What the exercise asks: Your copy of the listing should match it exactly, only without pictures.
────────────────────
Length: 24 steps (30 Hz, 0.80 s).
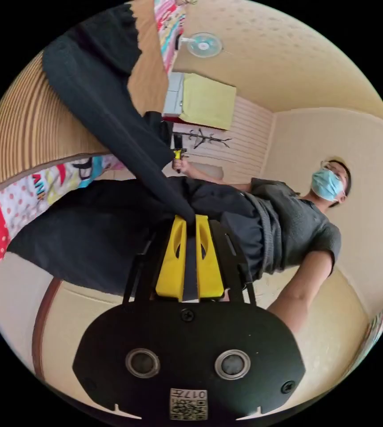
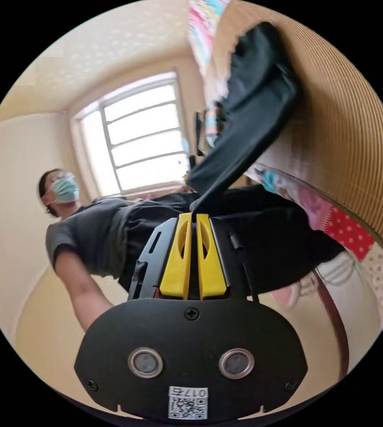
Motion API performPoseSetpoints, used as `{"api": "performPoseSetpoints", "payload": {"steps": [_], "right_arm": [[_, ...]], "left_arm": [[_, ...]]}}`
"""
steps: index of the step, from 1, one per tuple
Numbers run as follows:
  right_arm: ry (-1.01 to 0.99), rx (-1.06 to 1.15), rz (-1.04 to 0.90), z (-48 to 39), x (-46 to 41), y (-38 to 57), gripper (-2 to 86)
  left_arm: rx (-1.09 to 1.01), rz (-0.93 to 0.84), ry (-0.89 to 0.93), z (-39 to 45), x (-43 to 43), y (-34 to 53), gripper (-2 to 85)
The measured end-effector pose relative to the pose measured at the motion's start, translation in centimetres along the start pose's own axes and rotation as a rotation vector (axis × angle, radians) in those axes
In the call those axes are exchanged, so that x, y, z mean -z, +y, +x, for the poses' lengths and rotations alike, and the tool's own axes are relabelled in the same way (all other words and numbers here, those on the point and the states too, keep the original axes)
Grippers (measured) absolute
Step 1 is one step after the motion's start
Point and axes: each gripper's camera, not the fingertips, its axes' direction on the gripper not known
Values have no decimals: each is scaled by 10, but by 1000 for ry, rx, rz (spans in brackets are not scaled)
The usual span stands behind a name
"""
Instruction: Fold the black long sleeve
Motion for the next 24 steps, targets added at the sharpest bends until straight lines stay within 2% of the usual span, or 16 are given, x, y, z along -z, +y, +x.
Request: {"api": "performPoseSetpoints", "payload": {"steps": [2,3,6,8,10,13,17,20,21,22,24], "right_arm": [[-177,176,126,-22,15,21,18],[-205,218,152,-26,19,24,18],[-274,337,318,-29,41,20,18],[-237,280,466,-9,61,-8,18],[-208,154,578,17,74,-40,17],[-258,-16,780,59,89,-100,18],[-233,-146,926,75,102,-187,22],[-188,-339,1002,78,98,-225,30],[-168,-368,1014,77,97,-231,31],[-89,-418,1017,71,92,-241,37],[104,-456,943,59,84,-263,49]], "left_arm": [[-112,59,111,15,-2,5,40],[-185,119,166,22,1,8,40],[-269,353,176,23,23,9,41],[-230,525,115,12,43,5,41],[-79,753,45,-18,68,-9,42],[97,966,-16,-47,92,-41,42],[166,1014,-182,-38,121,-98,46],[308,988,-413,-22,135,-129,93],[351,968,-553,-13,136,-135,112],[409,942,-705,-7,133,-137,124],[470,867,-864,-10,124,-137,135]]}}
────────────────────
Output of the task:
Length: 24 steps (30 Hz, 0.80 s).
Motion API performPoseSetpoints, used as `{"api": "performPoseSetpoints", "payload": {"steps": [_], "right_arm": [[_, ...]], "left_arm": [[_, ...]]}}`
"""
steps: index of the step, from 1, one per tuple
Numbers run as follows:
  right_arm: ry (-1.01 to 0.99), rx (-1.06 to 1.15), rz (-1.04 to 0.90), z (-48 to 39), x (-46 to 41), y (-38 to 57), gripper (-2 to 86)
  left_arm: rx (-1.09 to 1.01), rz (-0.93 to 0.84), ry (-0.89 to 0.93), z (-39 to 45), x (-43 to 43), y (-34 to 53), gripper (-2 to 85)
The measured end-effector pose relative to the pose measured at the motion's start, translation in centimetres along the start pose's own axes and rotation as a rotation vector (axis × angle, radians) in those axes
In the call those axes are exchanged, so that x, y, z mean -z, +y, +x, for the poses' lengths and rotations alike, and the tool's own axes are relabelled in the same way (all other words and numbers here, those on the point and the states too, keep the original axes)
Grippers (measured) absolute
Step 1 is one step after the motion's start
Point and axes: each gripper's camera, not the fingertips, its axes' direction on the gripper not known
Values have no decimals: each is scaled by 10, but by 1000 for ry, rx, rz (spans in brackets are not scaled)
The usual span stands behind a name
"""
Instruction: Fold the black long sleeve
Motion for the next 24 steps, targets added at the sharpest bends until straight lines stay within 2% of the usual span, or 16 are given, x, y, z along -z, +y, +x.
Request: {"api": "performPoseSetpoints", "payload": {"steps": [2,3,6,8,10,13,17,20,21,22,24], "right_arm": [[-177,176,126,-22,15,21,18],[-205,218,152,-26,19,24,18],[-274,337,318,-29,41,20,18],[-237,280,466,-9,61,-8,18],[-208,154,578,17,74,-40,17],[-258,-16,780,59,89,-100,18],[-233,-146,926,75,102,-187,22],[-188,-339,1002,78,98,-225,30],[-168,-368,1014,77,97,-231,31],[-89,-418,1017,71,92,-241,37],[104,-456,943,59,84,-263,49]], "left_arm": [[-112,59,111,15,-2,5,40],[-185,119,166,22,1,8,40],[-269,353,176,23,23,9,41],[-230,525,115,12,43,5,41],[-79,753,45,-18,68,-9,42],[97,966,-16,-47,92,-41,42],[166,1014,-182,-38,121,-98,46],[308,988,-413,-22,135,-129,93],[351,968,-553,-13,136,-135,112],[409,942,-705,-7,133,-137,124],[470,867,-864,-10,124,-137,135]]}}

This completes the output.